### [WORK TO BE COMPLETED]
Restate exactly the lines from the top of the listing below to the line containing "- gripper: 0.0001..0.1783"; the remaining lines are not wanted.

### [DATA]
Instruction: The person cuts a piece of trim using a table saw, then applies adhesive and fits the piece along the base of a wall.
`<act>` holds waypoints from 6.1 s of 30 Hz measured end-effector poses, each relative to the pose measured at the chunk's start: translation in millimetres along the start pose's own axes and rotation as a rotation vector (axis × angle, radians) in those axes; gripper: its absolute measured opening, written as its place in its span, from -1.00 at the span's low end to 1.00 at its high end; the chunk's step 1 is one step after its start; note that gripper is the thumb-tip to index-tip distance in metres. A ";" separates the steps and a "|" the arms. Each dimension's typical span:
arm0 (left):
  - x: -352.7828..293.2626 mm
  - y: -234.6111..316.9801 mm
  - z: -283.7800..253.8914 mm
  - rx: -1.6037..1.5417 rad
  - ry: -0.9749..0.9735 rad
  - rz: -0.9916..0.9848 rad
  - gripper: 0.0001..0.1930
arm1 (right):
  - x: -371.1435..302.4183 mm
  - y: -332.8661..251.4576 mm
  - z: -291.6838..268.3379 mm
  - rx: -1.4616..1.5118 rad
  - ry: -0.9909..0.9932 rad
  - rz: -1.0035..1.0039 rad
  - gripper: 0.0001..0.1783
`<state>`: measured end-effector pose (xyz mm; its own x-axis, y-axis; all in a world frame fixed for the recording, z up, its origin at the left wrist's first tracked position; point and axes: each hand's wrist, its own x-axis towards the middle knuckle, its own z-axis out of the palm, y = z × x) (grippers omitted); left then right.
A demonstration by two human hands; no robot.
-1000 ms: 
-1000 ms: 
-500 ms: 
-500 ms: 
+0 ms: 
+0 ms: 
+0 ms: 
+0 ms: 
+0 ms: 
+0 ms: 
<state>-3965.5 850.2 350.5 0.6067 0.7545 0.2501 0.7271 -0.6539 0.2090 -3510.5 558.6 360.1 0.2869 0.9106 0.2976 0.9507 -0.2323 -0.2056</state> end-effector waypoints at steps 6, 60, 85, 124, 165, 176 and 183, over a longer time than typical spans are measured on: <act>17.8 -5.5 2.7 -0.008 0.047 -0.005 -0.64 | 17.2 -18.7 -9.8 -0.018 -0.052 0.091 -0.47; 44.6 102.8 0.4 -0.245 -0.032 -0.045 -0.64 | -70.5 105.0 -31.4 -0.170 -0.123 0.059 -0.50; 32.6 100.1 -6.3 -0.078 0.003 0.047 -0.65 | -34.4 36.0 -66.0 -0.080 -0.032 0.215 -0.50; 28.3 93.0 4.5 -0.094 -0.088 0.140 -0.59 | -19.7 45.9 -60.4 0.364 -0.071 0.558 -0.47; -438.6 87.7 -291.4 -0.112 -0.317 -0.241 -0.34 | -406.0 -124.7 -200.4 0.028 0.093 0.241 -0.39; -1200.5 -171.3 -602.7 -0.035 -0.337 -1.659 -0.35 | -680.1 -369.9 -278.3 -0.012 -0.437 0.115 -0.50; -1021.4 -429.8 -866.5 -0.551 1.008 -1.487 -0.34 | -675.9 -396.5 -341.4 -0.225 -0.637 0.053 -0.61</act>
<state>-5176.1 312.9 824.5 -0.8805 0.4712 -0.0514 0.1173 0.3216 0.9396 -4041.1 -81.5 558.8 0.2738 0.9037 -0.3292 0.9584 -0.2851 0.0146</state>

### [EXERCISE OUTPUT]
Instruction: The person cuts a piece of trim using a table saw, then applies adhesive and fits the piece along the base of a wall.
`<act>` holds waypoints from 6.1 s of 30 Hz measured end-effector poses, each relative to the pose measured at the chunk's start: translation in millimetres along the start pose's own axes and rotation as a rotation vector (axis × angle, radians) in those axes; gripper: its absolute measured opening, written as its place in its span, from -1.00 at the span's low end to 1.00 at its high end; the chunk's step 1 is one step after its start; note that gripper is the thumb-tip to index-tip distance in metres. A ";" separates the steps and a "|" the arms. Each dimension's typical span:
arm0 (left):
  - x: -352.7828..293.2626 mm
  - y: -234.6111..316.9801 mm
  - z: -283.7800..253.8914 mm
  - rx: -1.6037..1.5417 rad
  - ry: -0.9749..0.9735 rad
  - rz: -0.9916..0.9848 rad
  - gripper: 0.0001..0.1930
arm1 (right):
  - x: -371.1435..302.4183 mm
  - y: -332.8661..251.4576 mm
  - z: -291.6838..268.3379 mm
  - rx: -1.4616..1.5118 rad
  - ry: -0.9909..0.9932 rad
  - rz: -1.0035..1.0039 rad
  - gripper: 0.0001..0.1783

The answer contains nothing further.